Through the plan, the city is also looking into implementing a Complete Streets policy ordinance. Complete Streets are designed and operated to enable safe access for all users, including pedestrians, bicyclists, motorists and transit riders of all ages and abilities.
Still, roads and cars will also be covered in the plan’s findings and recommendations. Blazey explained that the final version of the transportation plan will examine the city’s current road network and assess the most highly-traveled and trafficked areas, as well as potential new connections that could be made in the community.
It will, from a safety standpoint, look at areas that play host to a high number of traffic accidents, and it will determine what could be done to help mitigate those issues. Connectivity to the potential Mid-States Corridor will also be factored into the plan.
“I think it’s important that we look to the Mid-States Corridor,” public works board member Nancy Eckerle said in March. She said finding that connection is something many communities don’t do until after the fact, and “then you’re kind of stuck.”
To fund all the potential projects that could come from the plan, Lochmueller Group will identify funding sources on local, state and federal levels to pay for projects in the plan. When it’s all said and done, the plan will also contain a checklist of sorts for the next decade.
“We’re going to have a prioritization list, too,” Blazey said. “So, it’ll help the street department. It’ll help — depending on who is in charge of the trails, any of those connections that we do — look at funding sources. And then look at what projects do we tackle first?”

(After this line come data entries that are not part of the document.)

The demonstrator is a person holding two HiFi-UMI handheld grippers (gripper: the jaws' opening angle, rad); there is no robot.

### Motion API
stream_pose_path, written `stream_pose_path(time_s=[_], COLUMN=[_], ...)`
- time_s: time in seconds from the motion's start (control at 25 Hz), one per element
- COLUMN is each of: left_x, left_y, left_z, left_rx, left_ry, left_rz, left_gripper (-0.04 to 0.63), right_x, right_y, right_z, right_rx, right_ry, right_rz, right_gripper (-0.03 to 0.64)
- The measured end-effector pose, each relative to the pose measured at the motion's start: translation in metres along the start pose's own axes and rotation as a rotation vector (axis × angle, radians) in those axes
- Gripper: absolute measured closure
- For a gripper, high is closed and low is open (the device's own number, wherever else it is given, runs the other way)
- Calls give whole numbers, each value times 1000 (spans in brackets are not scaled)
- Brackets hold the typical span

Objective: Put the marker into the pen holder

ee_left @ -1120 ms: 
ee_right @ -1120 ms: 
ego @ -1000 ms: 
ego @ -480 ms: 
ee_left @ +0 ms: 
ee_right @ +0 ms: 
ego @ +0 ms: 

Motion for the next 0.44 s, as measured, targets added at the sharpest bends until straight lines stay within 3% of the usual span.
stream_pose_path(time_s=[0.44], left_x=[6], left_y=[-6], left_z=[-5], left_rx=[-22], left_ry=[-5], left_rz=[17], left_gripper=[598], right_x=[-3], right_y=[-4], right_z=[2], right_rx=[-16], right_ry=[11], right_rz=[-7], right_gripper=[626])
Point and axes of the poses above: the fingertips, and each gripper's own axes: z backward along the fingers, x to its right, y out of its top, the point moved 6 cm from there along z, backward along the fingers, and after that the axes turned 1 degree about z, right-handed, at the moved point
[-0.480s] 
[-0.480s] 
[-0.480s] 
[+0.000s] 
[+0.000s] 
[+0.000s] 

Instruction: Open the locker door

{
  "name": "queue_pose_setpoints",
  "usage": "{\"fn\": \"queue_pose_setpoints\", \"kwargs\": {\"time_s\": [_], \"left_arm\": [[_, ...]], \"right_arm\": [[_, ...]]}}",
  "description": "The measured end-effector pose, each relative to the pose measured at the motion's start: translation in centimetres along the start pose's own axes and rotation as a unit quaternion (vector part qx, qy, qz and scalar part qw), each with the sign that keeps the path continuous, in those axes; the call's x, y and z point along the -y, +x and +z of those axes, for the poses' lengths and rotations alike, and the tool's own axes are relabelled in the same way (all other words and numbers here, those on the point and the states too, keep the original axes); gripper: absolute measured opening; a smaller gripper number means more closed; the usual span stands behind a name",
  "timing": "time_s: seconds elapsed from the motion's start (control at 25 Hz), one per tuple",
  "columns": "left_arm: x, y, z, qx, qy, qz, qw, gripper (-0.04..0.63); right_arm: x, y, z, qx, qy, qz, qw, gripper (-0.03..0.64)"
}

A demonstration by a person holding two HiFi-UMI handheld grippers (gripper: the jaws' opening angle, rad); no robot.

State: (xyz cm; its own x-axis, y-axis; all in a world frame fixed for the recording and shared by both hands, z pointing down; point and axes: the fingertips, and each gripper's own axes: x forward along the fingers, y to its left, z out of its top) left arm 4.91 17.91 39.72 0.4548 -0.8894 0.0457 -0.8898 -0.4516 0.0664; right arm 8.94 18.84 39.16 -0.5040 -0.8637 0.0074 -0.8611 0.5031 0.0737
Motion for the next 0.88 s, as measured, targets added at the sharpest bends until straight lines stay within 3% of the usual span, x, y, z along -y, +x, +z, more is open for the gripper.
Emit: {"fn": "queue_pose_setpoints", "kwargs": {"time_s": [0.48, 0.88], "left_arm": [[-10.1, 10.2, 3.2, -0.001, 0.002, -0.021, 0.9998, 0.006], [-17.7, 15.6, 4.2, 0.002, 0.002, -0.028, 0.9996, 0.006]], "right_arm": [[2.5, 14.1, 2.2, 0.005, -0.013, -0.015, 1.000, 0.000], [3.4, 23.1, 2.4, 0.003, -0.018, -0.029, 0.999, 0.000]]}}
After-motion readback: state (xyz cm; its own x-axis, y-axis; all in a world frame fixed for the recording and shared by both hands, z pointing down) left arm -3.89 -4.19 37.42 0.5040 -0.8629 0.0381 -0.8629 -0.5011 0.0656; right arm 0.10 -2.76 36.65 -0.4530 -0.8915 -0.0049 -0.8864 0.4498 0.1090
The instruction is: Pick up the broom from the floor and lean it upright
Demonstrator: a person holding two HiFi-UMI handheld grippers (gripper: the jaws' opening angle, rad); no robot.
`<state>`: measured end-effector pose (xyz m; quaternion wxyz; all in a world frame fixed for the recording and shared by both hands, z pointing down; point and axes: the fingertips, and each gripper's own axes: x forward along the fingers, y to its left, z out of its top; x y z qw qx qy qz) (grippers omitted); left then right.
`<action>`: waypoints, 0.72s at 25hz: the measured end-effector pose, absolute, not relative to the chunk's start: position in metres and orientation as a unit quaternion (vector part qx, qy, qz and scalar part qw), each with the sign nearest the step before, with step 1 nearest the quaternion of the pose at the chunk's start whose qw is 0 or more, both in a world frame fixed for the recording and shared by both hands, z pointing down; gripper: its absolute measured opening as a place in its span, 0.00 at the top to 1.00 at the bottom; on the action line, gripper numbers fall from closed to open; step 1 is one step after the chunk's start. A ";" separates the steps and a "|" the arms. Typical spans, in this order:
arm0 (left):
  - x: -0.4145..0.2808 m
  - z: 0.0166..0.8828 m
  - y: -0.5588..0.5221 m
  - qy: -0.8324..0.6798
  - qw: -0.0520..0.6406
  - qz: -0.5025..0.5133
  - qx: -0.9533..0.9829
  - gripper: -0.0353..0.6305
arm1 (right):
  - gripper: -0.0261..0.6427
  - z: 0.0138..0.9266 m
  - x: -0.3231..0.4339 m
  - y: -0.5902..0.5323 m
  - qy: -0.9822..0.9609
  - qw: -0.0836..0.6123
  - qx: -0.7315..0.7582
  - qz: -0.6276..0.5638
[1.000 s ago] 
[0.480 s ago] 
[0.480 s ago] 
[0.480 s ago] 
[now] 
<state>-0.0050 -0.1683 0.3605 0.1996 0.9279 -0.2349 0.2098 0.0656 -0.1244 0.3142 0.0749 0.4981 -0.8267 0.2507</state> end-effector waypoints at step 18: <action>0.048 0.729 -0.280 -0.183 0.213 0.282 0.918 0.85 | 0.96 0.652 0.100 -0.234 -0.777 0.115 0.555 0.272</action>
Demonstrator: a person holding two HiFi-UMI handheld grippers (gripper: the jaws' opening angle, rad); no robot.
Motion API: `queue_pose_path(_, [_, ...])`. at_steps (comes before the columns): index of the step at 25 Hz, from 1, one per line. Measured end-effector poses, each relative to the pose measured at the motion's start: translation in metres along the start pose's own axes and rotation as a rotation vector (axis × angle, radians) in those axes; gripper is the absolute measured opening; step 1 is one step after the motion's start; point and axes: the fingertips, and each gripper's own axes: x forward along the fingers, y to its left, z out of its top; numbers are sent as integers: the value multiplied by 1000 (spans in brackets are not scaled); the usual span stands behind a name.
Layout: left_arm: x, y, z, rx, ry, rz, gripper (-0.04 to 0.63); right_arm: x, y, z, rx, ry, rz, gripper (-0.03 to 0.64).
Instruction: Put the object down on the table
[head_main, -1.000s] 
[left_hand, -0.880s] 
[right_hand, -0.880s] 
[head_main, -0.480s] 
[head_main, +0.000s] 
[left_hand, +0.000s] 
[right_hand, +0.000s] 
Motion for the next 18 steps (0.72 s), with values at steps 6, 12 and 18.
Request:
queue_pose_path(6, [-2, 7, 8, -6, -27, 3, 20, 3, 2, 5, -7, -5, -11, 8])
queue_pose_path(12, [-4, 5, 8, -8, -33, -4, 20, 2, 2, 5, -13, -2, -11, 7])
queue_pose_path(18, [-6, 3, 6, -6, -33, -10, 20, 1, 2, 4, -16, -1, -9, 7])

Early phases for the transportation plan include sharing existing information with Lochmueller, as well as reviewing public input gathered throughout the comprehensive planning process, which took place in 2019. Those who would like to voice their opinions can send Blazey an email at firstname.lastname@example.org or call city hall at 482-4255.
Blazey said it’s anticipated that the plan will be finalized and presented for approval by the end of the year.